◆ EXERCISE PROMPT:
Write only the number of lines in the records beneath that hold "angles".

+++ LISTED ENTRIES +++

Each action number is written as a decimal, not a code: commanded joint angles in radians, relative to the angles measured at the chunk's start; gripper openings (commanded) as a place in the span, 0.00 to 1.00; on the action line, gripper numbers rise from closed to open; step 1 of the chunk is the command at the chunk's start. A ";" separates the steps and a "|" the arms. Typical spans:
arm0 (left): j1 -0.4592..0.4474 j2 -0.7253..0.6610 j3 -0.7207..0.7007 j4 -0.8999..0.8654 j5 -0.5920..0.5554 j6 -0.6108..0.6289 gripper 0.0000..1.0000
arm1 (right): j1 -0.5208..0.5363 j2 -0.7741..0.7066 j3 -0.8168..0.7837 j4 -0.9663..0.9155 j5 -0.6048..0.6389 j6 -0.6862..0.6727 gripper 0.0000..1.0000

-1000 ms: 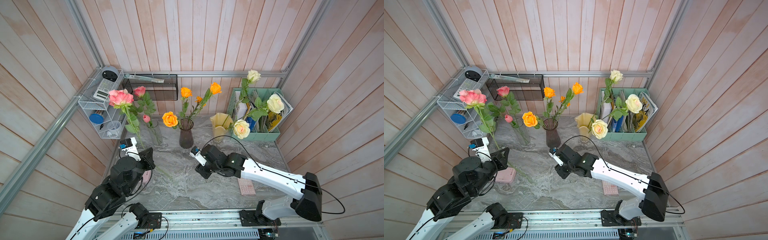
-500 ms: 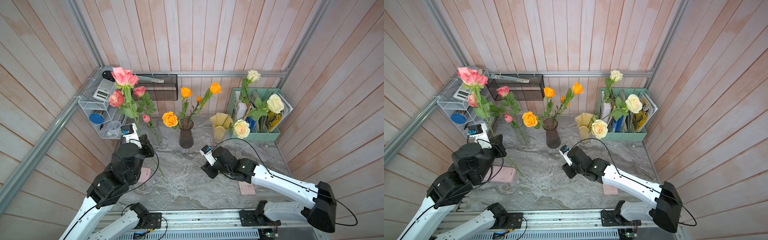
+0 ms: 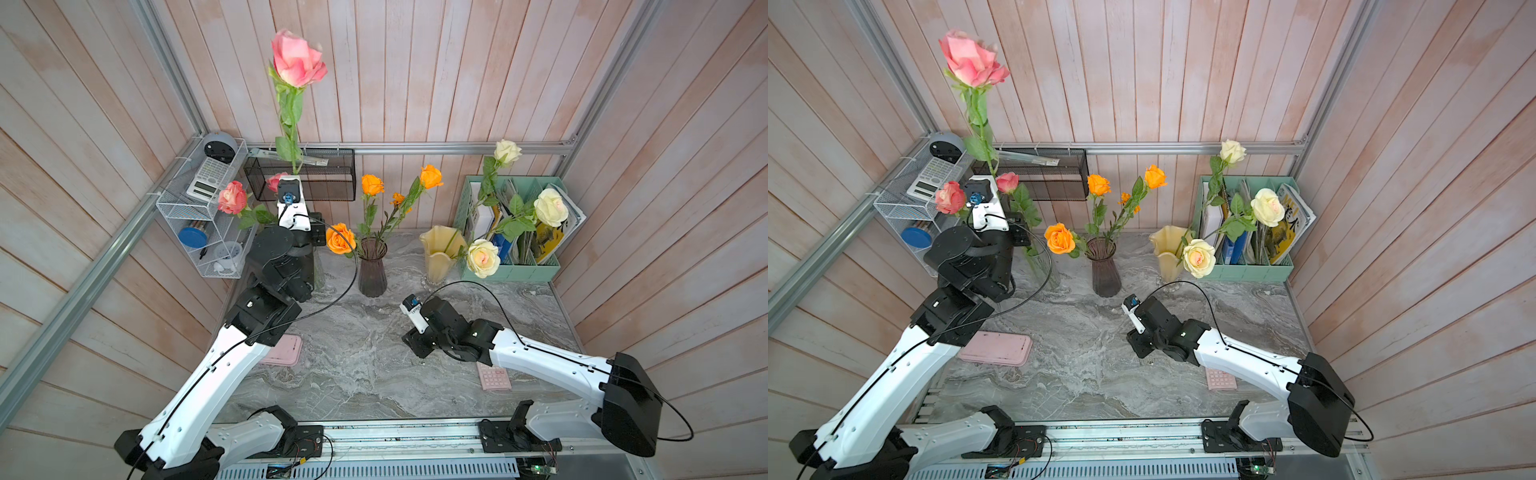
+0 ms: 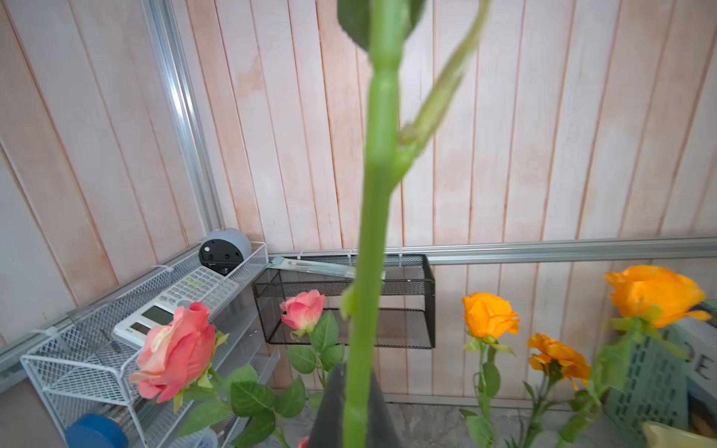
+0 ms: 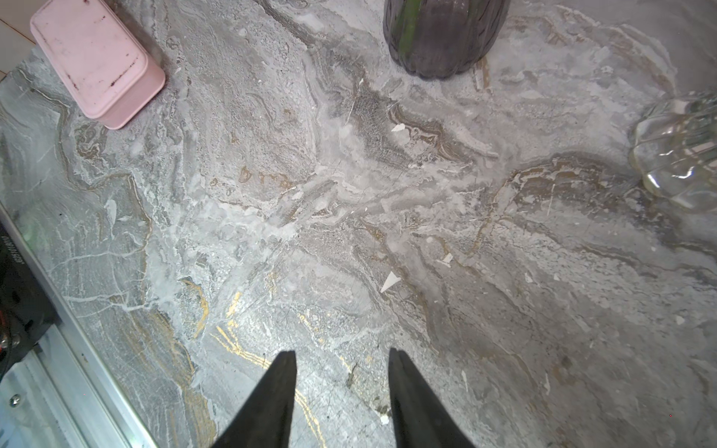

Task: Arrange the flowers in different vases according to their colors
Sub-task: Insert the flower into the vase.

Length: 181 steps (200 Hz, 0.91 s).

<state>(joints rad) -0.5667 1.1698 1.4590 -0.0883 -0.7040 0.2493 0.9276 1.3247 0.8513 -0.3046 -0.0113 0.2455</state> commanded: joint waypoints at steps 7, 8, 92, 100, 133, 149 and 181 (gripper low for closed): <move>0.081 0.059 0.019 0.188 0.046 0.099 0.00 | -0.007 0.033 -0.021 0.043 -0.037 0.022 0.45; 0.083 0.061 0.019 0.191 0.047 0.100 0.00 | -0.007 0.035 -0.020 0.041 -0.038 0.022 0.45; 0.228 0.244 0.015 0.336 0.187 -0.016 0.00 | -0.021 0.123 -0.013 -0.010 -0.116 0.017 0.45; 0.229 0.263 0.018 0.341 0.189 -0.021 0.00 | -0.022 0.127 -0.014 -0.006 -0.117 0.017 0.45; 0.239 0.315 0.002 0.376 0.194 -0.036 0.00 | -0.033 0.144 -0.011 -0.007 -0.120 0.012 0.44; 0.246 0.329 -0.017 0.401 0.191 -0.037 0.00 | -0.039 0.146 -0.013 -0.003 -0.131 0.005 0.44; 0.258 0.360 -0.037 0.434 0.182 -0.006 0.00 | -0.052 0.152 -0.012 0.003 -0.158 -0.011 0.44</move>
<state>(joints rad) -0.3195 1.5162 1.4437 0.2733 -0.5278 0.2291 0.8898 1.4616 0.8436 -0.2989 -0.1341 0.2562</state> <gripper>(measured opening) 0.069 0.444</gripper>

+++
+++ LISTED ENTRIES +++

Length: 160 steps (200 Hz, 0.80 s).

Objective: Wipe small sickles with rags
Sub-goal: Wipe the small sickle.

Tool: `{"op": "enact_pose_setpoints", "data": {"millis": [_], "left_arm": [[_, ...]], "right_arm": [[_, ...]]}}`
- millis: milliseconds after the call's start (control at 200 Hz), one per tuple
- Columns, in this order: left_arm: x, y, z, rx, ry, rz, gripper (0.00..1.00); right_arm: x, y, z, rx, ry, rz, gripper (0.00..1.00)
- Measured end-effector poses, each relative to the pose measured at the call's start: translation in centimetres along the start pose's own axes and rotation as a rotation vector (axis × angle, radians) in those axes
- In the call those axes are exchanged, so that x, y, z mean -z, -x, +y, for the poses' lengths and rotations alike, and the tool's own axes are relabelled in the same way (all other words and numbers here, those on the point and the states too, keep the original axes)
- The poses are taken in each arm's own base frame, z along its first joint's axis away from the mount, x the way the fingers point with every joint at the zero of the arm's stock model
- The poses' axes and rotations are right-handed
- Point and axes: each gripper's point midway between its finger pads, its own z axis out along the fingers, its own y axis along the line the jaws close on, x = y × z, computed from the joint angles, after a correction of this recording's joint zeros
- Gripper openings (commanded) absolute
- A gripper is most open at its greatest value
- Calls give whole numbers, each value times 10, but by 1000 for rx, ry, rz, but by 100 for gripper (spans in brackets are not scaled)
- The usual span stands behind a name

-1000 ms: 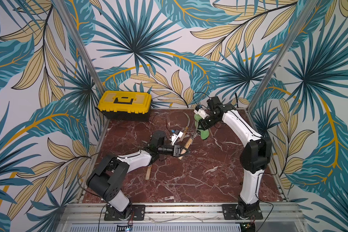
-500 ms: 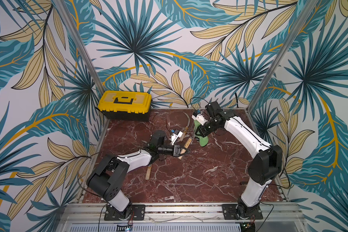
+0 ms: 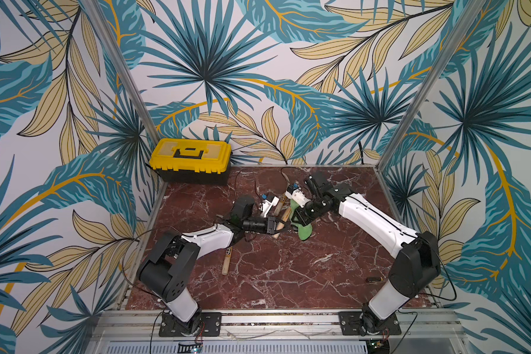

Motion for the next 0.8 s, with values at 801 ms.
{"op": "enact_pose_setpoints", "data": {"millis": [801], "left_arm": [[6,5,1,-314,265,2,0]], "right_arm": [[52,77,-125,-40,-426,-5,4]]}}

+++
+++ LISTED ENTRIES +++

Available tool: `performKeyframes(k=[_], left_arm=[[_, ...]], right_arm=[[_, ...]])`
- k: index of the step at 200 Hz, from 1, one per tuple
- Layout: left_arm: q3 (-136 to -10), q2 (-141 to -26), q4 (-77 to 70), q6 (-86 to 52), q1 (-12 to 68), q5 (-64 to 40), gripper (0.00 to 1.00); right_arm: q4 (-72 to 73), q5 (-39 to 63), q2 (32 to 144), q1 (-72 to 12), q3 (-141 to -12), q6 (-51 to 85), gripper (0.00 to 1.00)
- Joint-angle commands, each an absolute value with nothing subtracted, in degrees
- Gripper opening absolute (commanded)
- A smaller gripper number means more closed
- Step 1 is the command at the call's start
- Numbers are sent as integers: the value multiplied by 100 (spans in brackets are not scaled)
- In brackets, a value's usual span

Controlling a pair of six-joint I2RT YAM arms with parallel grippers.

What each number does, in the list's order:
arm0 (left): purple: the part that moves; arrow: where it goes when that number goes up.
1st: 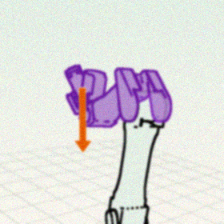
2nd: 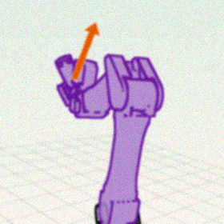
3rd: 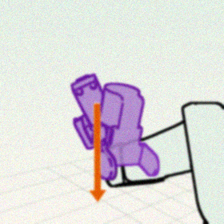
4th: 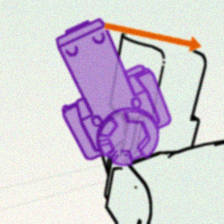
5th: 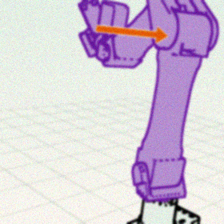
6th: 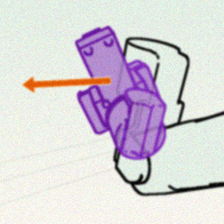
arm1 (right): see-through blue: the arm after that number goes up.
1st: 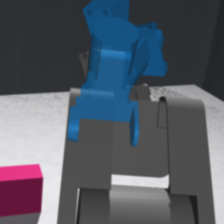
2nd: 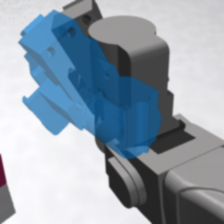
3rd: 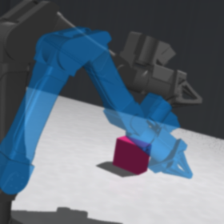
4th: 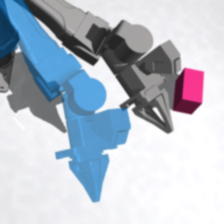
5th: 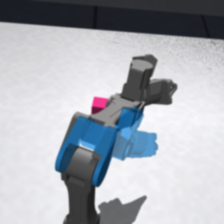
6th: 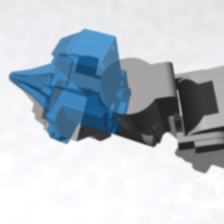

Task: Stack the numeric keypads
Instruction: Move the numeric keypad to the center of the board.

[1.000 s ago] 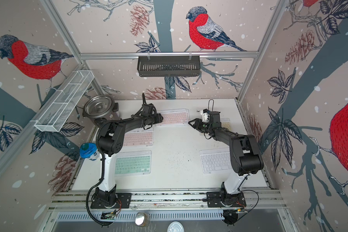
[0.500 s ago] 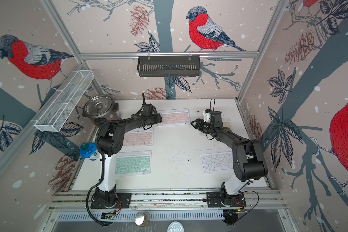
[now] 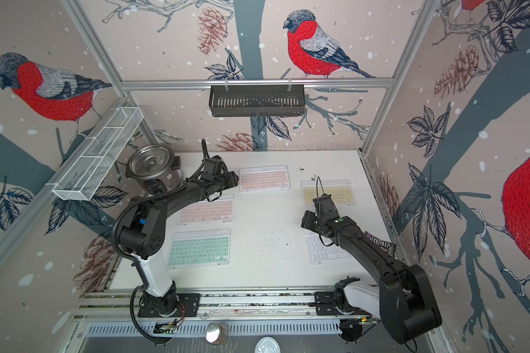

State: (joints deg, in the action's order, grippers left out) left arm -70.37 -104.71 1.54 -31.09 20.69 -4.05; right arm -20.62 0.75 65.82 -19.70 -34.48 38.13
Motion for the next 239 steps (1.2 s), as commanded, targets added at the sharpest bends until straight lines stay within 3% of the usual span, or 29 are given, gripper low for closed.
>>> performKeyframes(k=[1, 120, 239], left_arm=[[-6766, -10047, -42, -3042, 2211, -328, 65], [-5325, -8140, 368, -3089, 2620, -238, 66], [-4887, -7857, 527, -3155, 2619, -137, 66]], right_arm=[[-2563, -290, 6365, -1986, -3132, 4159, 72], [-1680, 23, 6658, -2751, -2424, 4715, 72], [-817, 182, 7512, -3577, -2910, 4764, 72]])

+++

◆ SOLUTION TO THE EXERCISE:
2